> _Task requirements_
Can you retype every record below exactly as written?

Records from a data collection
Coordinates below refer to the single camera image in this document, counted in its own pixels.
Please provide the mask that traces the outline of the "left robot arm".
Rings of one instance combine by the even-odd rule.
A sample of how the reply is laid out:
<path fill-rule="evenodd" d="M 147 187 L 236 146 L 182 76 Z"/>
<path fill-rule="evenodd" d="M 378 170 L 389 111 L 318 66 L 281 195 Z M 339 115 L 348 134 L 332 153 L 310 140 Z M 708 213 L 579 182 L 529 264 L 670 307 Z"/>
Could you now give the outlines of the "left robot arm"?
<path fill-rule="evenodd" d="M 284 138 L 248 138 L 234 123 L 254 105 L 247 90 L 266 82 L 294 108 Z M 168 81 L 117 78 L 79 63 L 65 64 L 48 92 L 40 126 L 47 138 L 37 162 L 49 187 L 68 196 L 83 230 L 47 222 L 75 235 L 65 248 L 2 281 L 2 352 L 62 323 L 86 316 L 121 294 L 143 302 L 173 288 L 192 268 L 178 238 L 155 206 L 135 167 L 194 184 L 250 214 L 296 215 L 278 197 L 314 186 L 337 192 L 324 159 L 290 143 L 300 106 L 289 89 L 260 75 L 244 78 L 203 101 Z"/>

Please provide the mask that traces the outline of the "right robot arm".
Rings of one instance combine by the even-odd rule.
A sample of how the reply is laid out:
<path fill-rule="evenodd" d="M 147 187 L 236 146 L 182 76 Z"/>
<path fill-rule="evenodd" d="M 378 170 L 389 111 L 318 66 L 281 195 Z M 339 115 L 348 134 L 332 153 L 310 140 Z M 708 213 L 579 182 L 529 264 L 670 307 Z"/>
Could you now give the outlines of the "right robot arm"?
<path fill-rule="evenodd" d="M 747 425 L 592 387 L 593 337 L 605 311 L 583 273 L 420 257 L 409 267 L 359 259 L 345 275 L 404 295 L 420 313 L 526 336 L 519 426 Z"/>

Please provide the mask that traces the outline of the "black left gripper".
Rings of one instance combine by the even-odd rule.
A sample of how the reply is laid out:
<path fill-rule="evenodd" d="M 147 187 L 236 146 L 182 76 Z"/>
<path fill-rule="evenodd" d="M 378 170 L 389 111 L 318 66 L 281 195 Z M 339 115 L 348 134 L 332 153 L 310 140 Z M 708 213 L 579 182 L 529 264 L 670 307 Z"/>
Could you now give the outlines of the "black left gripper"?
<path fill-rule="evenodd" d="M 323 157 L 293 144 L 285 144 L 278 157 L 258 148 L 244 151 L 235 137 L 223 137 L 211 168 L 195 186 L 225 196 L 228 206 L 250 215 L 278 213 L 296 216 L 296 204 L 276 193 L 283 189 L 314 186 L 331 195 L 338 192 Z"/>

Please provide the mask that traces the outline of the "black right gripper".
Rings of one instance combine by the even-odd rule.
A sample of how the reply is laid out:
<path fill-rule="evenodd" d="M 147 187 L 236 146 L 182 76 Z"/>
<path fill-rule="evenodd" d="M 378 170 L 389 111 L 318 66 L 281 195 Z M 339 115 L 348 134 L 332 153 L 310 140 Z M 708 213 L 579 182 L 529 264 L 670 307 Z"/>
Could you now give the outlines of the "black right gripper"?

> _Answer area_
Coordinates below refer to the single camera image in this document, counted in its own pixels.
Please provide the mask that traces the outline of the "left robot arm".
Rings of one instance combine by the even-odd rule.
A sample of how the reply is laid out:
<path fill-rule="evenodd" d="M 147 187 L 236 146 L 182 76 Z"/>
<path fill-rule="evenodd" d="M 378 170 L 389 111 L 318 66 L 281 195 Z M 339 115 L 348 134 L 332 153 L 310 140 Z M 708 213 L 579 182 L 529 264 L 670 307 Z"/>
Could you now give the outlines of the "left robot arm"?
<path fill-rule="evenodd" d="M 284 138 L 248 138 L 234 123 L 254 105 L 247 90 L 266 82 L 294 108 Z M 168 81 L 117 78 L 79 63 L 65 64 L 48 92 L 40 126 L 47 138 L 37 162 L 49 187 L 68 196 L 83 230 L 47 222 L 75 235 L 65 248 L 2 281 L 2 352 L 62 323 L 86 316 L 121 294 L 143 302 L 173 288 L 192 268 L 178 238 L 155 206 L 135 167 L 194 184 L 250 214 L 296 215 L 278 197 L 314 186 L 337 192 L 324 159 L 290 143 L 300 106 L 289 89 L 260 75 L 244 78 L 203 101 Z"/>

Please provide the mask that traces the outline of the "right robot arm".
Rings of one instance combine by the even-odd rule.
A sample of how the reply is laid out:
<path fill-rule="evenodd" d="M 147 187 L 236 146 L 182 76 Z"/>
<path fill-rule="evenodd" d="M 378 170 L 389 111 L 318 66 L 281 195 Z M 339 115 L 348 134 L 332 153 L 310 140 Z M 708 213 L 579 182 L 529 264 L 670 307 Z"/>
Could you now give the outlines of the "right robot arm"?
<path fill-rule="evenodd" d="M 747 425 L 592 387 L 593 337 L 605 311 L 583 273 L 420 257 L 409 267 L 359 259 L 345 275 L 404 295 L 420 313 L 526 336 L 519 426 Z"/>

Please provide the mask that traces the outline of the "black left gripper".
Rings of one instance combine by the even-odd rule.
A sample of how the reply is laid out:
<path fill-rule="evenodd" d="M 147 187 L 236 146 L 182 76 Z"/>
<path fill-rule="evenodd" d="M 378 170 L 389 111 L 318 66 L 281 195 Z M 339 115 L 348 134 L 332 153 L 310 140 Z M 708 213 L 579 182 L 529 264 L 670 307 Z"/>
Could you now give the outlines of the "black left gripper"?
<path fill-rule="evenodd" d="M 323 157 L 293 144 L 285 144 L 278 157 L 258 148 L 244 151 L 235 137 L 223 137 L 211 168 L 195 186 L 225 196 L 228 206 L 250 215 L 278 213 L 296 216 L 296 204 L 276 193 L 283 189 L 314 186 L 331 195 L 338 192 Z"/>

Please provide the mask that traces the outline of the "black right gripper".
Rings of one instance combine by the even-odd rule.
A sample of how the reply is laid out:
<path fill-rule="evenodd" d="M 147 187 L 236 146 L 182 76 Z"/>
<path fill-rule="evenodd" d="M 378 170 L 389 111 L 318 66 L 281 195 Z M 339 115 L 348 134 L 332 153 L 310 140 Z M 708 213 L 579 182 L 529 264 L 670 307 Z"/>
Could you now give the outlines of the "black right gripper"?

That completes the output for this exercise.